Posts by Micka

    the simplest answer is to simply activate a different Base, like Base 0 ($WORLD).

    Hmm, that does not seem to be the solution.

    Because $VEL_ACT is being used to calculate the extrusion speed, this cannot be 0.

    When activating another base, like Base 0 ($WORLD), this means the TCP is stationairy in $WORLD, causing $VEL_ACT to be 0.

    $VEL_ACT has to have a value greater than 0 to be able to get an extrusion from the robot. This means the turntable base still has to be used, causing $VEL_ACT to acquire a value in relation to the external base.

    Hi all,

    The problem has been found.
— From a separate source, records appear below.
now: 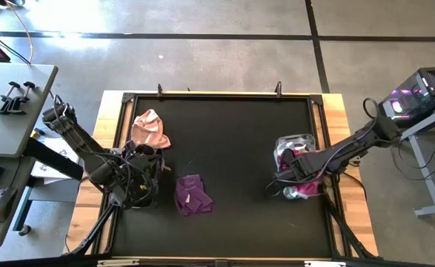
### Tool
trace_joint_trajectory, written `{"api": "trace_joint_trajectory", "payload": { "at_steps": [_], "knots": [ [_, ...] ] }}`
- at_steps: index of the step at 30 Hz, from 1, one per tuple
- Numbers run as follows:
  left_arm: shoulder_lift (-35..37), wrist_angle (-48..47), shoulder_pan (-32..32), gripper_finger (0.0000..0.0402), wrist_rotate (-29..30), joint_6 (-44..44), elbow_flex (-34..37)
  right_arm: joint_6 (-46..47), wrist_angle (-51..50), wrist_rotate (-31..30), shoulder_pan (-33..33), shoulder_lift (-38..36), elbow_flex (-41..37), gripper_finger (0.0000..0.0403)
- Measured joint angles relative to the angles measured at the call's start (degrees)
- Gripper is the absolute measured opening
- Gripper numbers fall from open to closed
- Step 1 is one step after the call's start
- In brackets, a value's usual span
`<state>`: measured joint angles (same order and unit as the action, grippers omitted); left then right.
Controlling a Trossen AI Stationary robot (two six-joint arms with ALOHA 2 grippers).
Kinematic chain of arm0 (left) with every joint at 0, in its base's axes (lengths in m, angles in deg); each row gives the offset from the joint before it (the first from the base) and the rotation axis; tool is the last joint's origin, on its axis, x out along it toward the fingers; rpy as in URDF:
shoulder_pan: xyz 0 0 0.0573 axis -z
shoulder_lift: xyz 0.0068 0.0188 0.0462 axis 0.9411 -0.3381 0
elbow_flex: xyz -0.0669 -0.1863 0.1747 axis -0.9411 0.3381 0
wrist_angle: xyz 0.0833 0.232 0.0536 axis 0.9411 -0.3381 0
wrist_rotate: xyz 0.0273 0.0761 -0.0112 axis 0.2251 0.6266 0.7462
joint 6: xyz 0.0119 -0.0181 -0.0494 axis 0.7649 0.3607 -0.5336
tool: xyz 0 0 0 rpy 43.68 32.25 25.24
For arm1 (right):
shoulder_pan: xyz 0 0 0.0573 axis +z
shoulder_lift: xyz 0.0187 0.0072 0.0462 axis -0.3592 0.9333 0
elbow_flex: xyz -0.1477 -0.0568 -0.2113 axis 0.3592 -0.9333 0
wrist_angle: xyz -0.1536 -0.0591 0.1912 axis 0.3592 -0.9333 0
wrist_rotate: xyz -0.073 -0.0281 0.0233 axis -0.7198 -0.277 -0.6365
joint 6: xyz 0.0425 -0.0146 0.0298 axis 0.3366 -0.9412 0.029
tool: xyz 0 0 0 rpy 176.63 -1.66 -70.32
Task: Sort towels by color in basket
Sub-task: Put the pink towel into the right transparent bin
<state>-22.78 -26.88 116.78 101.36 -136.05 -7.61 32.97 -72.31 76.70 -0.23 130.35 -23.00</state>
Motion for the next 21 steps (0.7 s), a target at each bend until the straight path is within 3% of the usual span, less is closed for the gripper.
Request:
{"api": "trace_joint_trajectory", "payload": {
  "at_steps": [6,16,21],
  "knots": [
    [0.0,0.0,0.0,0.0000,0.0,0.0,0.0,-3.0,-9.3,-3.8,-0.3,0.1,6.2,0.0030],
    [0.0,0.0,0.0,0.0000,0.0,0.0,0.0,-1.3,-29.7,-5.9,-0.2,0.0,23.2,0.0175],
    [0.0,-0.1,0.0,0.0000,-0.1,0.0,0.0,6.5,-30.2,-5.2,-0.2,-0.8,26.2,0.0184]
  ]
}}
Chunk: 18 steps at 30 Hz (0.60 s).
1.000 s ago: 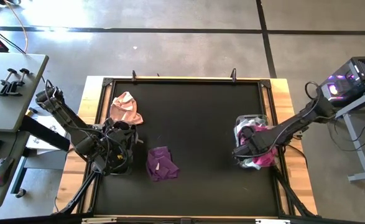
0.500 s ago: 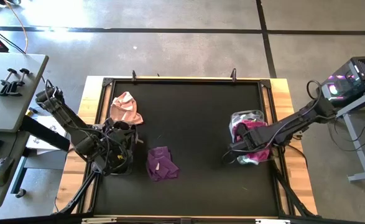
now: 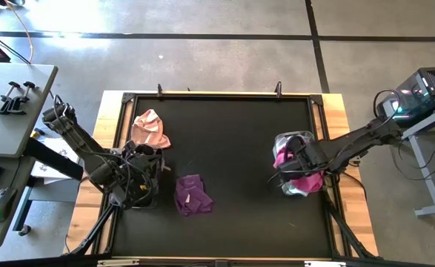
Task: Sort towels by color in basket
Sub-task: Put the pink towel into the right transparent bin
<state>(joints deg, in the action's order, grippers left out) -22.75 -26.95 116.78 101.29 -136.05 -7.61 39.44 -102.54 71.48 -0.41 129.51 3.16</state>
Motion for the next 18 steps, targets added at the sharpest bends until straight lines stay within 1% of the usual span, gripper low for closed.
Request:
{"api": "trace_joint_trajectory", "payload": {
  "at_steps": [4,9,11,15,18],
  "knots": [
    [0.0,0.0,0.0,0.0000,0.0,0.0,0.0,3.6,0.0,0.5,-0.4,0.8,-4.7,0.0160],
    [0.0,0.0,0.0,0.0000,-0.1,0.0,0.0,8.5,1.1,4.2,-1.3,1.3,-15.8,0.0108],
    [0.0,0.0,0.0,0.0000,0.1,0.0,0.0,8.9,5.3,5.8,-1.7,1.3,-20.0,0.0085],
    [0.0,0.0,0.0,0.0000,0.2,0.0,0.0,5.7,19.5,5.9,-2.9,1.3,-26.4,0.0044],
    [0.0,0.2,0.0,0.0000,0.3,0.0,0.0,4.6,18.6,5.3,-3.9,3.2,-25.0,0.0020]
  ]
}}
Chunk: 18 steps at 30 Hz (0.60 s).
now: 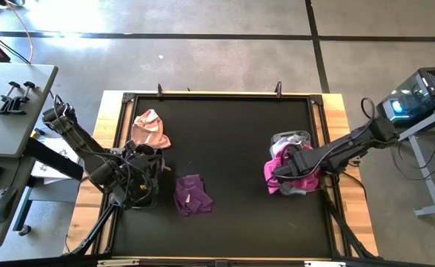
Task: Sort towels by color in basket
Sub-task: Put the pink towel into the right transparent bin
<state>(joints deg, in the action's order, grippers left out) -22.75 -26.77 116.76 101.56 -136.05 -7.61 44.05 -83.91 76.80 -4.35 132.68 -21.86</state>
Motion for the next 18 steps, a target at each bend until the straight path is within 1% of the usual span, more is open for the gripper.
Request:
{"api": "trace_joint_trajectory", "payload": {
  "at_steps": [3,7,10,13,15,16,18],
  "knots": [
    [0.0,0.1,0.0,0.0000,0.0,0.0,0.0,-2.5,-0.4,-3.8,-0.3,0.1,1.4,0.0006],
    [0.0,0.2,0.0,0.0000,0.0,0.4,0.0,-4.8,-1.4,-8.6,-0.4,-0.5,5.1,0.0010],
    [0.0,1.1,0.0,0.0000,-0.4,1.3,0.0,-7.4,-6.0,-9.5,-0.3,-0.5,9.4,0.0036],
    [0.0,4.5,-0.3,0.0000,-1.1,4.8,0.0,-7.6,-14.9,-11.0,-0.2,-0.5,14.5,0.0076],
    [0.0,9.2,-1.4,0.0000,-1.7,9.4,0.0,-7.7,-18.9,-12.5,0.5,-0.5,18.3,0.0103],
    [0.0,12.0,-2.2,0.0000,-2.4,12.6,0.0,-8.6,-19.0,-13.7,1.1,-0.6,19.9,0.0115],
    [-0.1,18.7,-4.4,0.0000,-5.1,20.3,0.0,-13.8,-16.5,-15.9,2.4,-1.3,22.7,0.0134]
  ]
}}
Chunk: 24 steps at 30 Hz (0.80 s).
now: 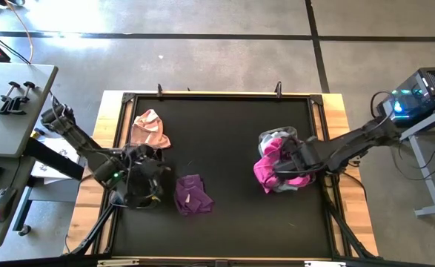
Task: Sort towels by color in basket
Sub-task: Put the pink towel into the right transparent bin
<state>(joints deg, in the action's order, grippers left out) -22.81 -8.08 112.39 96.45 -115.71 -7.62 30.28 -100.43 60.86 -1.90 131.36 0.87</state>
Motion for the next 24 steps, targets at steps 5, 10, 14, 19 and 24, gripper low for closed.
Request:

The robot now follows the turntable when jogging using external axis and base mode. The same goes for when a program is running.

    The problem was the start type. A proper "Cold" start hasn't been done in a long time, as it was set on "Hybernate".

    90 Have You Tried Turning It Off and On Again? ideas | it crowd, british  comedy, crowd

    Yet another problem surfaced. Whenever a program is set where TCP is static and turntable is rotating, the TCP stayed static on the $BASE system but not $WORLD system. This caused the robot to move with the turntable, even though that was not planned.

    This is most likely a CAM software fault, so i'll look into that.

    Thanks for all the help!

    Alright, so I tested multiple different configurations to maybe find a solution.

    If MACHINE_DEF[2].ROOT is the same as BASE_DATA[17] and vice versa, robot program will start at the desired point in space. If either have different values, robot goes to an unwanted point in space.

    In addition, Fubini also mentioned (in the quote below) that the Offset in the syntax of the $BASE EK function is optional. When I removed this value, and nothing changed in the robot's movement. I will therefore omit the Offset as this may cause some (unnecessary) confusion.

    To test/prove if the extruder function works, I changed $VEL_ACT with $VEL_AXIS_ACT[7].

    ANOUT ON AO_EXTRUDER_V = 3.001 * $VEL_ACT+0.0 DELAY=-0.2
    ANOUT ON AO_EXTRUDER_V = 3.001 * $VEL_AXIS_ACT[7]+0.0 DELAY=-0.2

    $VEL_ACT = 0, but $VEL_AXIS_ACT[7] has a (relatively low) fluctuating value thus causing a low extruder speed but not the correct and desired extrusion speed.

    To get the desired extrusion speed I was thinking about creating a custom variable which implements multiple other variables to calculate the extrusion speed:

    • $VEL_ACT (The velocity of the TCP)
    • $BASE (The root point of the external kinematic system)
    • $POS_ACT (The distance of the current TCP in relation to $BASE)
    • $VEL_AXIS_ACT[7] (The velocity of the external axis)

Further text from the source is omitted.